*Problem to work on:*
Which lines in the data below contain the word "snack"? Copy each of them.
━━━━━ Exercise data ━━━━━
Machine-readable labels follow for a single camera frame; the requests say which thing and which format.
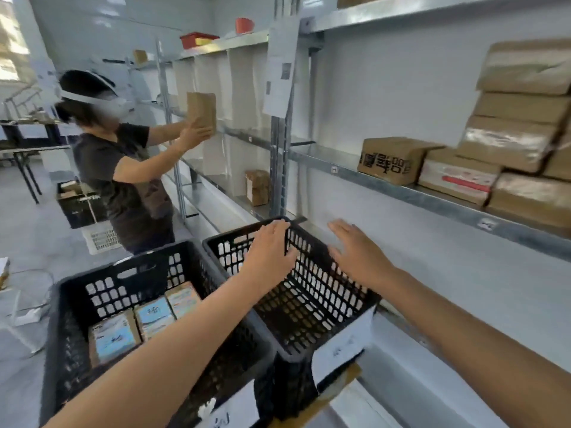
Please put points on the white plastic basket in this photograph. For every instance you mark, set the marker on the white plastic basket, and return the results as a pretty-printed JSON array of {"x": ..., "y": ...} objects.
[{"x": 100, "y": 238}]

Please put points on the white paper sheet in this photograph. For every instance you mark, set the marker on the white paper sheet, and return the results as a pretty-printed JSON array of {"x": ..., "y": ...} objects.
[{"x": 281, "y": 71}]

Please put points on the tape-wrapped brown parcel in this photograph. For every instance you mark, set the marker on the tape-wrapped brown parcel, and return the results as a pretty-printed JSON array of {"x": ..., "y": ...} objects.
[
  {"x": 522, "y": 66},
  {"x": 531, "y": 198},
  {"x": 522, "y": 107},
  {"x": 560, "y": 162},
  {"x": 504, "y": 144}
]

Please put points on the person's right hand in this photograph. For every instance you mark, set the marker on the person's right hand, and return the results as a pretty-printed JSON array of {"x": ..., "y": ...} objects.
[{"x": 361, "y": 260}]

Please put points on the black plastic crate with parcels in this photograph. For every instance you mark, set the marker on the black plastic crate with parcels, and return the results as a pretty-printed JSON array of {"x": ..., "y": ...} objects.
[{"x": 71, "y": 343}]

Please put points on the black floor box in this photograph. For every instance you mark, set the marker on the black floor box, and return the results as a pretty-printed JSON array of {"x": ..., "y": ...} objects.
[{"x": 80, "y": 209}]

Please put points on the person's right forearm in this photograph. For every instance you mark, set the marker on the person's right forearm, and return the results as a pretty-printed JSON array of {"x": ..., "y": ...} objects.
[{"x": 473, "y": 343}]

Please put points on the blue-labelled brown parcel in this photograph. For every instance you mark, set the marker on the blue-labelled brown parcel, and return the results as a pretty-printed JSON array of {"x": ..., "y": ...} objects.
[
  {"x": 154, "y": 315},
  {"x": 113, "y": 338},
  {"x": 185, "y": 298}
]

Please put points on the small brown box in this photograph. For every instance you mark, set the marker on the small brown box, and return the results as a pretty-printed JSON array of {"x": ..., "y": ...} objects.
[{"x": 140, "y": 56}]

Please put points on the small cardboard box white label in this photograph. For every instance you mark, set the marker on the small cardboard box white label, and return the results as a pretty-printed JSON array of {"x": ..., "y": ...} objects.
[{"x": 258, "y": 187}]

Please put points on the red plastic cup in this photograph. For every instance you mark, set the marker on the red plastic cup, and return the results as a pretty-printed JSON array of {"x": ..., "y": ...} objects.
[{"x": 244, "y": 25}]

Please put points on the white paper crate label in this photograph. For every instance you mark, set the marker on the white paper crate label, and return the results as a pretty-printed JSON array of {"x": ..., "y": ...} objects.
[
  {"x": 232, "y": 410},
  {"x": 343, "y": 347}
]

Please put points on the plain brown parcel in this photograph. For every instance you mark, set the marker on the plain brown parcel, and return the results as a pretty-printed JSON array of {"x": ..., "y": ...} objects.
[{"x": 201, "y": 109}]

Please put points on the person's right thumb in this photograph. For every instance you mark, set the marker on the person's right thumb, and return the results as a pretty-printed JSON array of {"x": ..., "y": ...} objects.
[{"x": 333, "y": 254}]

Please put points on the person's left hand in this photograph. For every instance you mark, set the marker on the person's left hand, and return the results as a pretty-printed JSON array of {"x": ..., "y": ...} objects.
[{"x": 265, "y": 262}]

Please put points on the person's left thumb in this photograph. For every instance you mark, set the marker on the person's left thumb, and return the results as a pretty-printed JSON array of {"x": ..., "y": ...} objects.
[{"x": 291, "y": 258}]

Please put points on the cardboard box with black print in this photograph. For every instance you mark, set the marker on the cardboard box with black print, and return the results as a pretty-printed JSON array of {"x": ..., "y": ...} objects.
[{"x": 390, "y": 160}]

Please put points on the red plastic tray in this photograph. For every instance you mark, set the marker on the red plastic tray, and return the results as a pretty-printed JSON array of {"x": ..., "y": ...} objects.
[{"x": 196, "y": 40}]

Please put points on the grey metal shelving unit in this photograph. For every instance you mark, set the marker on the grey metal shelving unit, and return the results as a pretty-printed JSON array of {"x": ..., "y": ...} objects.
[{"x": 401, "y": 191}]

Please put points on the black table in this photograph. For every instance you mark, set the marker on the black table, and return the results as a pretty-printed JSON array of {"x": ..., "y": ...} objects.
[{"x": 26, "y": 149}]

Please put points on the white box with red label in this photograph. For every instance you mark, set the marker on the white box with red label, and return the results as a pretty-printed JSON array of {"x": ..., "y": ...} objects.
[{"x": 455, "y": 180}]

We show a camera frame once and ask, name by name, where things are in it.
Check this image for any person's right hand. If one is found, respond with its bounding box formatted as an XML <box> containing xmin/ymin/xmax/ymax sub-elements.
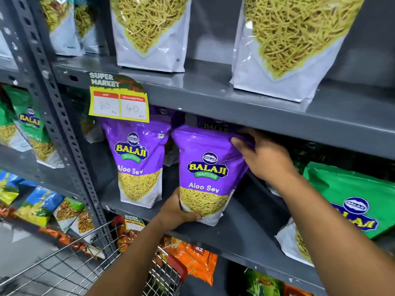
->
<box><xmin>230</xmin><ymin>127</ymin><xmax>299</xmax><ymax>186</ymax></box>

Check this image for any person's left hand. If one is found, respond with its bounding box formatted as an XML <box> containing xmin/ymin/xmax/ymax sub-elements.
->
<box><xmin>156</xmin><ymin>188</ymin><xmax>202</xmax><ymax>233</ymax></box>

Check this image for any purple snack packet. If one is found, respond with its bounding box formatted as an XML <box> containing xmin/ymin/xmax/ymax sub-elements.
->
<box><xmin>149</xmin><ymin>106</ymin><xmax>186</xmax><ymax>167</ymax></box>
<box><xmin>101</xmin><ymin>118</ymin><xmax>172</xmax><ymax>209</ymax></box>
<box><xmin>171</xmin><ymin>124</ymin><xmax>250</xmax><ymax>227</ymax></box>
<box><xmin>196</xmin><ymin>115</ymin><xmax>245</xmax><ymax>134</ymax></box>

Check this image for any person's left forearm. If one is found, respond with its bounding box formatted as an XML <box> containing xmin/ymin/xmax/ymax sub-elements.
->
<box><xmin>86</xmin><ymin>219</ymin><xmax>168</xmax><ymax>296</ymax></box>

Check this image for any person's right forearm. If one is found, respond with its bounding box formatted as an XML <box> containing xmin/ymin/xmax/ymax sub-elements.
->
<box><xmin>269</xmin><ymin>171</ymin><xmax>395</xmax><ymax>296</ymax></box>

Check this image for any orange snack packet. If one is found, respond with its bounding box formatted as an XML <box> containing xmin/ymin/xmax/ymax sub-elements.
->
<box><xmin>282</xmin><ymin>283</ymin><xmax>314</xmax><ymax>296</ymax></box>
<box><xmin>159</xmin><ymin>235</ymin><xmax>218</xmax><ymax>287</ymax></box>

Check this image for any grey metal shelving rack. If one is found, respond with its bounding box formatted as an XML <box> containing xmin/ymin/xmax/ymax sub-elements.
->
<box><xmin>0</xmin><ymin>0</ymin><xmax>395</xmax><ymax>296</ymax></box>

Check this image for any small yellow price tag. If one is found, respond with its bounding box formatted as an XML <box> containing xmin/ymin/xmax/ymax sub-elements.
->
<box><xmin>124</xmin><ymin>214</ymin><xmax>146</xmax><ymax>233</ymax></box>

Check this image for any dark green snack packet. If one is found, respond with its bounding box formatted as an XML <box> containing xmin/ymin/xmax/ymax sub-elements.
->
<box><xmin>245</xmin><ymin>268</ymin><xmax>285</xmax><ymax>296</ymax></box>

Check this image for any green and white snack packet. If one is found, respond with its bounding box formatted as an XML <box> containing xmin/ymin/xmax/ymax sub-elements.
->
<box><xmin>70</xmin><ymin>209</ymin><xmax>95</xmax><ymax>244</ymax></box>
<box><xmin>54</xmin><ymin>197</ymin><xmax>86</xmax><ymax>233</ymax></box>

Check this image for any white packet of yellow noodles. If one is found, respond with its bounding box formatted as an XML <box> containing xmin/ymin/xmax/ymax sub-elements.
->
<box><xmin>109</xmin><ymin>0</ymin><xmax>192</xmax><ymax>73</ymax></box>
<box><xmin>73</xmin><ymin>0</ymin><xmax>102</xmax><ymax>55</ymax></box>
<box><xmin>39</xmin><ymin>0</ymin><xmax>84</xmax><ymax>57</ymax></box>
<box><xmin>230</xmin><ymin>0</ymin><xmax>367</xmax><ymax>103</ymax></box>

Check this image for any row of orange snack packets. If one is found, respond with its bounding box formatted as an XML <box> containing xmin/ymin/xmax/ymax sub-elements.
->
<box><xmin>0</xmin><ymin>204</ymin><xmax>106</xmax><ymax>260</ymax></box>

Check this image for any blue and yellow snack packet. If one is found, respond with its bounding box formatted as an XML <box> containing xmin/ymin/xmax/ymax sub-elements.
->
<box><xmin>14</xmin><ymin>185</ymin><xmax>66</xmax><ymax>229</ymax></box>
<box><xmin>0</xmin><ymin>169</ymin><xmax>38</xmax><ymax>206</ymax></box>

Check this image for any wire shopping cart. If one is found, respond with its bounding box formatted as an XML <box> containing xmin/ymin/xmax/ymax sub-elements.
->
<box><xmin>0</xmin><ymin>220</ymin><xmax>189</xmax><ymax>296</ymax></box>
━━━━━
*Problem solution:*
Check this image for any purple snack packet. If one is found, respond with its bounding box formatted as an XML <box> containing xmin/ymin/xmax/ymax sub-elements.
Check this image for any orange snack packet. If one is found, respond with its bounding box formatted as an XML <box> containing xmin/ymin/xmax/ymax sub-elements.
Check this image for any dark green snack packet. If one is found, respond with its bounding box formatted as an XML <box> containing xmin/ymin/xmax/ymax sub-elements.
Check this image for any green and white snack packet. If one is found, respond with its bounding box formatted as an XML <box> containing xmin/ymin/xmax/ymax sub-elements.
Check this image for any row of orange snack packets. If one is found, respond with its bounding box formatted as an XML <box> containing xmin/ymin/xmax/ymax sub-elements.
Check this image for any blue and yellow snack packet. If one is found, respond with its bounding box formatted as an XML <box> containing xmin/ymin/xmax/ymax sub-elements.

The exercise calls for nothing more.